Ventspils
- Full name: Futbola klubs Ventspils
- Nickname: Yellow-Blues
- Founded: 1997; 29 years ago
- Dissolved: 2024; 2 years ago
- Ground: Ventspils Olimpiskais Stadions
- Capacity: 3,200
- Manager: Igor Kichigin
- League: Latvian First League
- Website: fkventspils.com
| Home colours | Away colours |

= FK Ventspils =

Association football club in Latvia

FK Ventspils was a Latvian professional football club based at Ventspils Olimpiskais Stadions in Ventspils. It was one of the most prominent football clubs in the country. The club played in the Latvian Virslīga since 1997.

It folded in July 2021 and was officially liquidated on 19 January 2024. A new phoenix club - JFK Ventspils was created on the basis of the former FK Ventspils youth academy, returned to Latvian football and competes in the Latvian First League as of 2023.

In total, FK Ventspils has won six league titles and seven Latvian Cups. They became Latvian Higher League champions in 2006, 2007, 2008, 2011, 2013 and 2014. In 2009 FK Ventspils became the first Latvian club to participate in the group stages of a UEFA competition after beating BATE Borisov from Belarus.

==History==

FK Ventspils was founded in 1997 with the merger of two former Ventspils clubs – FK Venta and FK Nafta. Its predecessor, Venta, was one of the leading clubs in the Latvian league in the 1960s.

===FK Venta===

The next notable success for “Venta” was in 1967, when they won the Latvian Cup. By that time they had quite a fighting fit line-up, and 1969 already was their golden year when Venta became champions. During the tournament they gained 43 points; 20 matches won, 3 matches ended in a draw and only 3 matches lost. Additionally, they lost only in the away matches. They scored 45 goals and conceded 16. At that time Venta's leader was a player manager, who is well known not only to the admirers of Ventspils, but the whole of Latvian football, Vladimir Chikinov.

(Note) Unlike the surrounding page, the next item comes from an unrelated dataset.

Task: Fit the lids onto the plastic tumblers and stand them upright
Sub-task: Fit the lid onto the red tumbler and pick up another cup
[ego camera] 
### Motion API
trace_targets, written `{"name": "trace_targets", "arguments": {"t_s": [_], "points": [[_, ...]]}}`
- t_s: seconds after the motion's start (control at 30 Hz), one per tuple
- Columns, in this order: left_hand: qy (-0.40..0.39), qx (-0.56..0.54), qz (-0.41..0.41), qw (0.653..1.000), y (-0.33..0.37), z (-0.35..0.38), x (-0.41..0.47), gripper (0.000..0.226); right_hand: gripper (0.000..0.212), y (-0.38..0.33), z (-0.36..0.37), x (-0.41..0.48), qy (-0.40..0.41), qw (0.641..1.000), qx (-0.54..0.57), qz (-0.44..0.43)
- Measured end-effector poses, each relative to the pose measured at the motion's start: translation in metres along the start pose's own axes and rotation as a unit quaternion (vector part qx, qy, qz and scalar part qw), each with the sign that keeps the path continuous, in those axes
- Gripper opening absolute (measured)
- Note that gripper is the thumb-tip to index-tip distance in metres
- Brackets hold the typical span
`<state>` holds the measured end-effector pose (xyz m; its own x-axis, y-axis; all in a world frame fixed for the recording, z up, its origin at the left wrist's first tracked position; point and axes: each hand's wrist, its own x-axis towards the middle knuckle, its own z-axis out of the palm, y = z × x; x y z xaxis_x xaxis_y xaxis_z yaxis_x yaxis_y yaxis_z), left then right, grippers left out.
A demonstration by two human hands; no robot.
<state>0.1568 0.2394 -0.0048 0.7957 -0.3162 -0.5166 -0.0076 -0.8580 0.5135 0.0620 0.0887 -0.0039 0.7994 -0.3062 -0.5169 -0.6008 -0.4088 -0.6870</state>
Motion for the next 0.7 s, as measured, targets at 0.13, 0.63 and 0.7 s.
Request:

This was the golden line-up: Leonid Virko, Konstantin Zhurkevich, Aleksandr Busarov, Valery Yashenko, Aleksandr Tronev, Ariy Shmerling, Vladimir Samohvalov, Aleksandr Novash, Nikolay Chaevky, Nikolay Pozdnyakov, Vladimir Chikinov, Viktor Yurinov, Viktor Litvinenko, Aleksandr Rakicky, Valentin Ipolitov, Vladimir Kutuzov, Valentin Vetrenko, Genady Hrustalov.

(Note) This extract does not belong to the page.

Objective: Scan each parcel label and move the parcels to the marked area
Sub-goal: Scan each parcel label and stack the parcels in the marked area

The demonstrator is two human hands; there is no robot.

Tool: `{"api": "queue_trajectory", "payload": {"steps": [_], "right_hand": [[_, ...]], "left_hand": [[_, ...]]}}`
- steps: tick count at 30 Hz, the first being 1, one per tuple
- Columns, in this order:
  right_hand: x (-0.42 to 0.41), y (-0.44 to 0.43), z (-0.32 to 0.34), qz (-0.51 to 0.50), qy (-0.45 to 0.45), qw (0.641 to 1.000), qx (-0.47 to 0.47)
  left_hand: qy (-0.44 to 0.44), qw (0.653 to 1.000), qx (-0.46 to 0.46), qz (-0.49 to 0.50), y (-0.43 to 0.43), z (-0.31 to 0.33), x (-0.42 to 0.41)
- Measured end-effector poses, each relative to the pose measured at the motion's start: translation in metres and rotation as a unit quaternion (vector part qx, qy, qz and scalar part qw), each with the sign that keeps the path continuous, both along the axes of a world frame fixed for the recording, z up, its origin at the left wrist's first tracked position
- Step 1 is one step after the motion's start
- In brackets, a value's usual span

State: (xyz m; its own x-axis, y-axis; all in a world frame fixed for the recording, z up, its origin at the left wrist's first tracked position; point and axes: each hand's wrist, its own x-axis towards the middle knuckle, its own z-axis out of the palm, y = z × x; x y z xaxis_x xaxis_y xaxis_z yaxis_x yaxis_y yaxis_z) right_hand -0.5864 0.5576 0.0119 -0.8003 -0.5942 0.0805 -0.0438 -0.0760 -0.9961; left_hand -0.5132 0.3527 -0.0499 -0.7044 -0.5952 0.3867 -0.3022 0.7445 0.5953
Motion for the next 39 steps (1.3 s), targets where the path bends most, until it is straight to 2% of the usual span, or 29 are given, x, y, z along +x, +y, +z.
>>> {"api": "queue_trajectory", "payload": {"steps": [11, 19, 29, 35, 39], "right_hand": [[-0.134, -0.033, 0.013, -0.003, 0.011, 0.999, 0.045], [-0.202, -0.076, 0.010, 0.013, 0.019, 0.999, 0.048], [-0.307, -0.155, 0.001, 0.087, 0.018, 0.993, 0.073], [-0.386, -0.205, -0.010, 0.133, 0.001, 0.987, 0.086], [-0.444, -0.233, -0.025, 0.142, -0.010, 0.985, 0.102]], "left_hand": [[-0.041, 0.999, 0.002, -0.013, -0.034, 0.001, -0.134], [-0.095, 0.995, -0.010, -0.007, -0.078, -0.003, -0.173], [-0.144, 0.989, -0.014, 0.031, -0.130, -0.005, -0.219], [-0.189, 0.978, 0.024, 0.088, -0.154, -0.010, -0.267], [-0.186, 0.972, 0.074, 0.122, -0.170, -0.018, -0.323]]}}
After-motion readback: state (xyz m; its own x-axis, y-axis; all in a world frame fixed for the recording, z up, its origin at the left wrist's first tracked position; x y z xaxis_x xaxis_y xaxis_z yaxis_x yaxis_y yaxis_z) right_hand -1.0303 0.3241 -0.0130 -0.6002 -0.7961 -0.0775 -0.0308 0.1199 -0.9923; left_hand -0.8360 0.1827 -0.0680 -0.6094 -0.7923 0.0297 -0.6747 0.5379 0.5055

There was a huge effort put into both the matches and training. However, at that time they had quite a modest material and technical basis. They trained in the sport hall of Ventspils port, had training camps in Piltene and went to Moldova several times. They had close contacts with a children's sport school from which talented youth players often came into the team. Whereas these days there are limits on foreign born players, at that time it was an obligation for the team to have two players younger than 18 years of age in the line-up. Thus, V. Kutuzov, V. Ivankovich, N. Dishlov and later Y. Romanenko, V. Fedotov and others appeared in the team.

In 1963, Ventspils gained a place and the rights to play in the Latvian championship (Virsliga). The next major achievement for "Venta" came in 1967, when it won the Latvian Cup. In 1969 "Venta" were champions of Latvia, in that season "Venta" got 43 points, 20 matches won, three drawn and three lost. In the 1970s the team lost its position, in the 1980s it lost its financial support and became defunct for some years. In 1994 Venta returned to 1. līga but after that season many players left the club as FK Nafta was formed. Until the merger Venta played in 1. liga.

===FK Nafta===

FK Nafta was formed in 1995. In the first season the club won its 2nd league division and earned a promotion to the 1st league. In its only season there the club finished higher than FK Venta. After the season the teams merged to form FK Ventspils.

===FK Ventspils===

The recent history of Ventspils began in 1997, the year of the team's foundation. In February 2007, the club that represents the town on the bank of the river Venta with a population of 45,000 people, celebrated its 10th anniversary. In a relatively short period of time FK Ventspils has become one of the strongest clubs in Latvia. FK Ventspils has rapidly developed and gained a reputation of a serious Latvian club, winning various trophies.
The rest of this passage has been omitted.